> [WORK REQUIRED] Without including any pictures, write out the listing below exactly.

> [DATA SECTION]

*-*-*

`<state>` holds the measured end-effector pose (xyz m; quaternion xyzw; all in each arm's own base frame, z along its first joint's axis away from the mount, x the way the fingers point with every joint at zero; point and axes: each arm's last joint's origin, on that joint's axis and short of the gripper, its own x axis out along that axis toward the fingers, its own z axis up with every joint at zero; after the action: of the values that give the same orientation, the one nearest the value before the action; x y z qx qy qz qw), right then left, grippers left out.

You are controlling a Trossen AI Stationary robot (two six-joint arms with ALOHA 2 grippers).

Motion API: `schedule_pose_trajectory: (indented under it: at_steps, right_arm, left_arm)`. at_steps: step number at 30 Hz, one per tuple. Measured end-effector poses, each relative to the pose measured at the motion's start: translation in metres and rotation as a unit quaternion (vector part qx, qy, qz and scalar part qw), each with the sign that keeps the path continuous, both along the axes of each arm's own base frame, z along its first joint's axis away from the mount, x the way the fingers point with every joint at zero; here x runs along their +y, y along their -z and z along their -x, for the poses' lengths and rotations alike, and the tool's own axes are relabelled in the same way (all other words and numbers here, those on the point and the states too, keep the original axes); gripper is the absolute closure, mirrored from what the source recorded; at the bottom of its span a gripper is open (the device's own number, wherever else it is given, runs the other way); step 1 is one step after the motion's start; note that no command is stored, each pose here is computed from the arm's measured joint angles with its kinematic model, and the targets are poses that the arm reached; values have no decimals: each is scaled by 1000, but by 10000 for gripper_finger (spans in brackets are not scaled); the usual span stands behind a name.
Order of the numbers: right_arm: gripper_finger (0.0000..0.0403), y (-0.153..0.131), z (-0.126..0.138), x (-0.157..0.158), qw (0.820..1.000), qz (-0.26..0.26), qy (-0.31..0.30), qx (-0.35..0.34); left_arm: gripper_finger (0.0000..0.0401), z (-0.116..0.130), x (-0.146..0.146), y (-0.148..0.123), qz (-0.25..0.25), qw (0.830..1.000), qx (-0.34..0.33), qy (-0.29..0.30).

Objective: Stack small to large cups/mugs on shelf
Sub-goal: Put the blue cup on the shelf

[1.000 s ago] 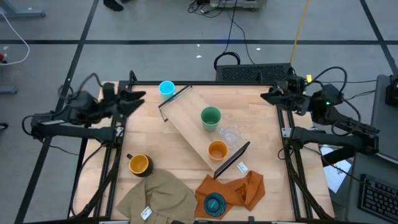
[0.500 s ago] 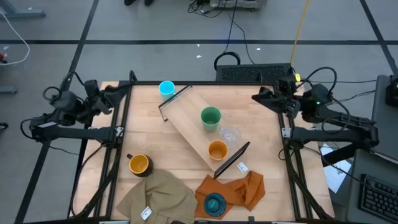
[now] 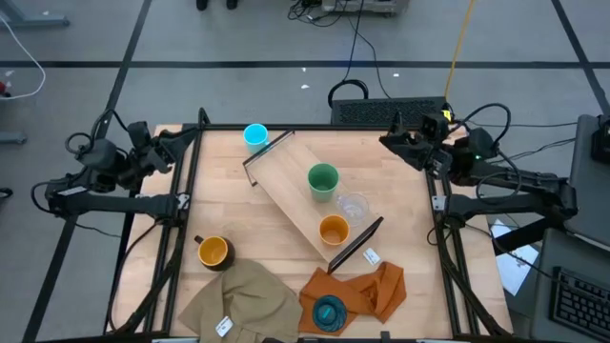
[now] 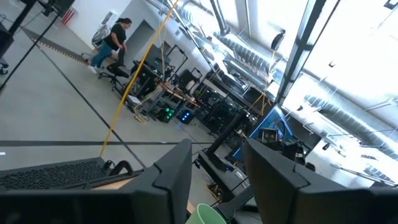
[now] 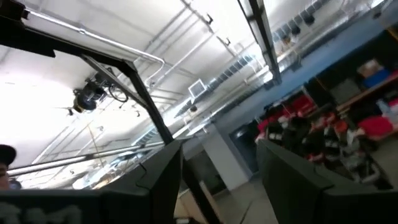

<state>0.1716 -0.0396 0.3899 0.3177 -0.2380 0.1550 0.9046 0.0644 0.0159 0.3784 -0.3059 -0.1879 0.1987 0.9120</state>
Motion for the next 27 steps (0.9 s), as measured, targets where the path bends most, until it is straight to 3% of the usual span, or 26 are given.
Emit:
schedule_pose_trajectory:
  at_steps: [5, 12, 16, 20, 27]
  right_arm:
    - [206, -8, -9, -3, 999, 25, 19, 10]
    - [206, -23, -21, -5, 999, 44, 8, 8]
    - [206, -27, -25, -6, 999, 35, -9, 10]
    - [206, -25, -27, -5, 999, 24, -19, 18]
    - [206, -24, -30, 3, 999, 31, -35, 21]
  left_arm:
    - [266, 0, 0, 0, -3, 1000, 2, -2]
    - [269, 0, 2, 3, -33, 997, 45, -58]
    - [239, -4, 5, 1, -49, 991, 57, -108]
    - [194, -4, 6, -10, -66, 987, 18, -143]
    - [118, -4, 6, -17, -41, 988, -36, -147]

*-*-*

> [SOLUTION]
`<state>` holds the measured end-effector pose (xyz m; quaternion xyzw; all in each arm's own base frame, z along its first joint's axis away from the mount, x the way the fingers point with every joint at zero; point and axes: each arm's last joint's origin, on that joint's axis and short of the gripper, its own x axis out along that axis toward the fingers, its own z axis up with every joint at zero; after the action: of the values that give the same orientation, the one nearest the value before the action; x y z qx qy qz qw), right then left, grippers left out.

You are controlling a Trossen AI Stationary robot (two six-joint arms with ALOHA 2 grippers).

Motion API: `schedule_pose_trajectory: (indented under it: at_steps, right_arm, left_arm)`. at_steps: step number at 30 Hz, one per tuple. Measured end-effector poses, each relative to the pose measured at the motion's start: translation in metres and rotation as a unit quaternion (vector part qx, qy, qz and scalar part qw), each with the sign that keeps the path continuous, both along the axes of each arm's own base frame, z along its first joint's axis away from the mount, x the way the fingers point with every joint at zero; here x runs along their +y, y along their -z and z along their -x, for the poses' lengths and rotations alike, and the tool's own axes are relabelled in the same way (all other words and numbers here, those on the point and the states too, keep the original axes); gripper is the absolute closure, mirrored from what the source recorded; at the bottom of its span a gripper is open (the device's own number, wherever else it is given, runs the other way); step 1 is one step after the motion's start; note that no command is stored, each pose here is computed from the arm's measured joint angles with its kinematic model, and the targets are poses that the arm reached; values have no decimals: each is scaled by 1000, but by 10000 for gripper_finger (spans in brackets are not scaled); the usual span stands behind a name.
Order of the numbers: right_arm: gripper_finger (0.0000..0.0403), y (-0.153..0.131), z (-0.126..0.138), x (-0.157..0.158), qw (0.820..1.000), qz (-0.26..0.26), qy (-0.31..0.30), qx (-0.35..0.34); left_arm: gripper_finger (0.0000..0.0401), z (-0.116..0.130), x (-0.146..0.146), y (-0.148..0.123), qz (-0.25..0.25), qw (0.830..1.000), qx (-0.34..0.33), qy (-0.29..0.30).

Objective: Stack small to large cups/mugs on shelf
Sub-goal: Put the blue cup on the shelf

[1.000 s ago] 
[0.500 s ago] 
[now] 
[now] 
[now] 

<state>0.1716 -0.0396 0.3899 0.3177 -0.2380 0.1550 0.9046 0.0644 0.0159 0.3784 -0.3059 -0.1879 0.1987 0.9120</state>
Motion for the next 27 steps (0.9 s), as measured, targets where the path bends most, until it is straight to 3% of the usual span, or 26 are given.
Emit:
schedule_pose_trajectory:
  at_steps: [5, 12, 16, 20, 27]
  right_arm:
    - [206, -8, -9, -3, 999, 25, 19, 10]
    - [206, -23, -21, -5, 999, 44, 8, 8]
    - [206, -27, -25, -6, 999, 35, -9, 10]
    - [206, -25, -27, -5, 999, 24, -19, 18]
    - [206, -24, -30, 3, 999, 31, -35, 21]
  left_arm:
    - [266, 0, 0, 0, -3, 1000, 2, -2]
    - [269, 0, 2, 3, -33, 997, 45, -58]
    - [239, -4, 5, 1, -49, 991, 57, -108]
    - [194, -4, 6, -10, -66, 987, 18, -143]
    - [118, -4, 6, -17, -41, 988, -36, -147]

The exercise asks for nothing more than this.